The task.
Nothing in the listing below should change; retype it as is.

= = = = =

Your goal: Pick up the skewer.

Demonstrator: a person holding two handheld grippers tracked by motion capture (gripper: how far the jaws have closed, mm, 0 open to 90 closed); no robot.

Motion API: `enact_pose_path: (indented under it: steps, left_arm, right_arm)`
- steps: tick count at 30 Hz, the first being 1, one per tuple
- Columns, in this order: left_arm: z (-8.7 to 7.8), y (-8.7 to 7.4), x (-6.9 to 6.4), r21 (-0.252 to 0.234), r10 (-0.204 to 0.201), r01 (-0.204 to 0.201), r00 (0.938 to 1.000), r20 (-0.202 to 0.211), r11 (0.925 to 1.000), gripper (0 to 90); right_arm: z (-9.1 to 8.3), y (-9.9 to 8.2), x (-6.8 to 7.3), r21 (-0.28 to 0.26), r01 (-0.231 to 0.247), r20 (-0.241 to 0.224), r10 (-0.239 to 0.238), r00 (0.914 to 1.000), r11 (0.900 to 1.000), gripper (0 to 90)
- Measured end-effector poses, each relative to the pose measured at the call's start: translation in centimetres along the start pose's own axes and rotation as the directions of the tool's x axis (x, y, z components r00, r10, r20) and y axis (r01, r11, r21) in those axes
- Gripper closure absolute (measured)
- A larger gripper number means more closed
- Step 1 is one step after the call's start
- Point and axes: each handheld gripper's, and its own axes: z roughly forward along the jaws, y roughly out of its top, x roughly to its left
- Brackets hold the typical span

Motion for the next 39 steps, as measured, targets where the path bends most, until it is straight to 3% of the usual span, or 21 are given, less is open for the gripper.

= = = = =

Your response.
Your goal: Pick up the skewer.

Demonstrator: a person holding two handheld grippers tracked by motion capture (gripper: how far the jaws have closed, mm, 0 open to 90 closed); no robot.

Motion API: `enact_pose_path: (indented under it: steps, left_arm, right_arm)`
- steps: tick count at 30 Hz, the first being 1, one per tuple
- Columns, in this order: left_arm: z (-8.7 to 7.8), y (-8.7 to 7.4), x (-6.9 to 6.4), r21 (-0.252 to 0.234), r10 (-0.204 to 0.201), r01 (-0.204 to 0.201), r00 (0.938 to 1.000), r20 (-0.202 to 0.211), r11 (0.925 to 1.000), gripper (0 to 90); right_arm: z (-9.1 to 8.3), y (-9.9 to 8.2), x (-6.8 to 7.3), r21 (-0.28 to 0.26), r01 (-0.231 to 0.247), r20 (-0.241 to 0.224), r10 (-0.239 to 0.238), r00 (0.914 to 1.000), r11 (0.900 to 1.000), gripper (0 to 90)
- Measured end-effector poses, each relative to the pose measured at the call's start: translation in centimetres along the start pose's own axes and rotation as the directions of the tool's x axis (x, y, z components r00, r10, r20) and y axis (r01, r11, r21) in those axes
- Gripper closure absolute (measured)
- A larger gripper number means more closed
- Step 1 is one step after the call's start
- Point and axes: each handheld gripper's, and its own axes: z roughly forward along the jaws, y roughly out of its top, x roughly to its left
- Brackets hold the typical span

Motion for the next 39 steps, as measured, targets where the path bends most, until it is straight to 3% of the usual span, or 21 are given, less is open for the gripper.

The output returned above is complete.